#### Dataset section:

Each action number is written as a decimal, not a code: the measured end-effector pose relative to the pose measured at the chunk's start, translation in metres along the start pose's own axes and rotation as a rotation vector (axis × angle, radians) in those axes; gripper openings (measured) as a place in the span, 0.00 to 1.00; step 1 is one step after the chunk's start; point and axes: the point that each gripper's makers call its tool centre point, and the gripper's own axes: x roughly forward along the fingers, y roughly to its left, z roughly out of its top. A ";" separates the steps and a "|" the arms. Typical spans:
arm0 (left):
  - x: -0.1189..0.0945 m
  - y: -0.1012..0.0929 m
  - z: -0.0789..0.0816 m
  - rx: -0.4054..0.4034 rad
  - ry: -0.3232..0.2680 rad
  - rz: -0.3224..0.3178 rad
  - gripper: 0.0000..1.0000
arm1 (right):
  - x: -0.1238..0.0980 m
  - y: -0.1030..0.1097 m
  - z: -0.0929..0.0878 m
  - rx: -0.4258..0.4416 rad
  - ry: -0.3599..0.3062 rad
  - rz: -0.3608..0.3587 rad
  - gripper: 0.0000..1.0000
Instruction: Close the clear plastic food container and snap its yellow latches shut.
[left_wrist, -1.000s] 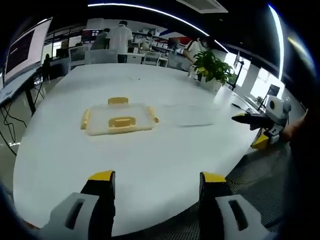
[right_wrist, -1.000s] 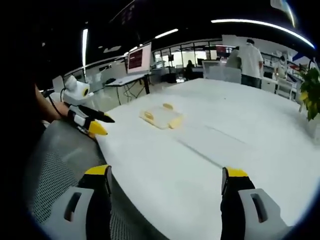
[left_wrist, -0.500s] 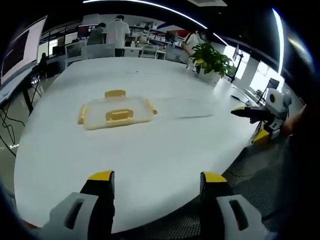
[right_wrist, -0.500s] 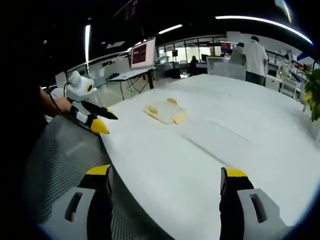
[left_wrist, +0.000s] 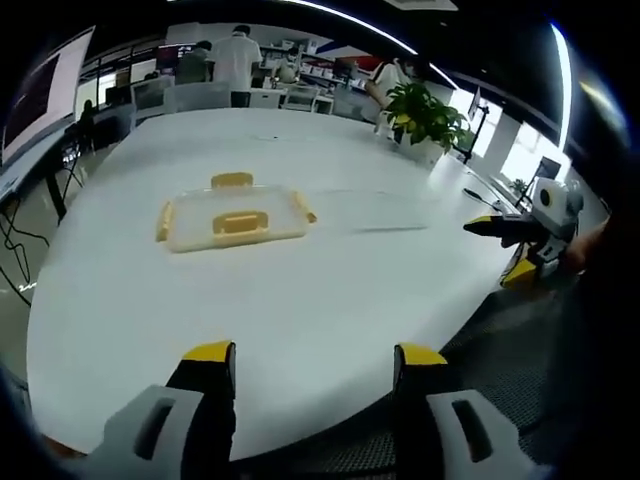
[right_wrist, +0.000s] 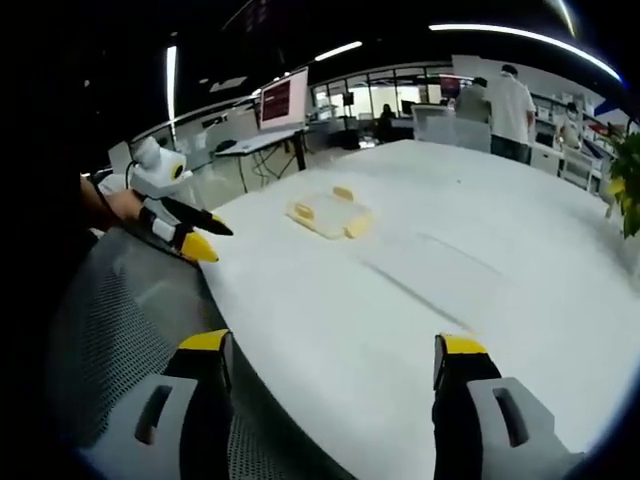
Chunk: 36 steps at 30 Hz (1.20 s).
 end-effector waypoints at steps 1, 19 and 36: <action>0.000 0.000 -0.001 0.000 0.001 0.001 0.59 | 0.000 0.000 0.000 0.002 0.002 0.001 0.81; 0.002 -0.007 -0.002 0.012 0.019 -0.005 0.53 | -0.002 -0.004 -0.012 -0.003 0.045 0.005 0.76; -0.005 0.009 0.005 -0.045 -0.016 0.047 0.86 | -0.002 0.000 0.000 -0.026 0.017 0.011 0.80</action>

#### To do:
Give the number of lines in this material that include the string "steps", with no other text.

#### Expected output:
3